Overall, the combination of model training, evaluation, and seed variation analysis has provided valuable insights into the performance and robustness of my salary prediction model, helping me make informed decisions about its suitability for real-world applications.

# Summary 
In this project, the objective was to predict salary in USD based on various job-related features using the RandomForestRegressor model. First, the data was preprocessed by performing one-hot encoding for categorical variables like 'employee_residence' and 'job_title', converting ordinal variables such as 'company_size', 'experience_level', and 'employment_type' to numeric values, and defining features and target for the model. The preprocessed data was then split into a 70% training set and a 30% test set.

A RandomForestRegressor model was trained on the training data using 100 estimators. The model was then used to make predictions on the test data, and its performance was evaluated using metrics such as the Root Mean Squared Error (RMSE), Mean Absolute Error (MAE), and R-squared (R2). The RMSE value of 1546 indicates that the model's predictions were, on average, about $1546 away from the actual values. The R2 score of 0.97 implies that 97% of the variation in the target variable could be explained by the features, demonstrating good model performance.

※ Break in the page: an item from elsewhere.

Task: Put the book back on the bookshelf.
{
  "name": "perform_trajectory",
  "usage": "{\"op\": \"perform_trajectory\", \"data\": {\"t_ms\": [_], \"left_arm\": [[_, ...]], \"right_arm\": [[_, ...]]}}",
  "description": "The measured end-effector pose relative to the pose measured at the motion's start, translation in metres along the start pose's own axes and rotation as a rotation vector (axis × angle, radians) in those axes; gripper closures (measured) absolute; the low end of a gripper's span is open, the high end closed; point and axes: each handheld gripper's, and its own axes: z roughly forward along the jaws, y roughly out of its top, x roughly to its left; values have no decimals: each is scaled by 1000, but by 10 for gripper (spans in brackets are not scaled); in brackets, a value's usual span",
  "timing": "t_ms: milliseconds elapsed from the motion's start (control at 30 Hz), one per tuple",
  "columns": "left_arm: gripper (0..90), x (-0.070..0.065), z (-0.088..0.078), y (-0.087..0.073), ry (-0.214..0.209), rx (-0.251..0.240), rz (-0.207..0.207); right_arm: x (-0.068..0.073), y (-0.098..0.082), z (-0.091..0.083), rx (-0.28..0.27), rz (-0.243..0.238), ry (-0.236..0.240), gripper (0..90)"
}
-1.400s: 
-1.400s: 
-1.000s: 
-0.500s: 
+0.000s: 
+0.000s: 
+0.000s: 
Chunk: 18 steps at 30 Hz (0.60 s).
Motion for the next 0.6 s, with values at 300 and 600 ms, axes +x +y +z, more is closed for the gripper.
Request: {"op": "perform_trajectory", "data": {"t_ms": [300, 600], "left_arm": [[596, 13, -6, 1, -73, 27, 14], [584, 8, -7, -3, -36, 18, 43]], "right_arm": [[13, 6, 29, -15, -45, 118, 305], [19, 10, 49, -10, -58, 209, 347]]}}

Furthermore, to test the stability of the model's performance, a seed variation analysis was conducted. The random seed for data splitting was varied, and the changes in the model's performance metrics were observed and plotted. This analysis showed the model's robustness to different training and test set configurations.

Additionally, feature importances from the RandomForestRegressor model were analysed to gain deeper insights into the factors influencing salary predictions. This analysis offered valuable information to job seekers and recruiters, highlighting which job-related features had the most significant impact on salary outcomes for data science roles. Moreover, exploring other machine learning algorithms or fine-tuning model parameters might present opportunities for further enhancing the predictive performance of the salary prediction model.

Examining the feature importances in the RandomForestRegressor could provide additional insights. This can shed light on which features are most influential in predicting salary, potentially informing job seekers or recruiters about the most significant factors affecting salary in data science roles. The feature importances can be accessed through the feature_importances_ attribute of the trained model. Further tuning of the model parameters or trying other machine learning algorithms could also potentially improve the model's performance.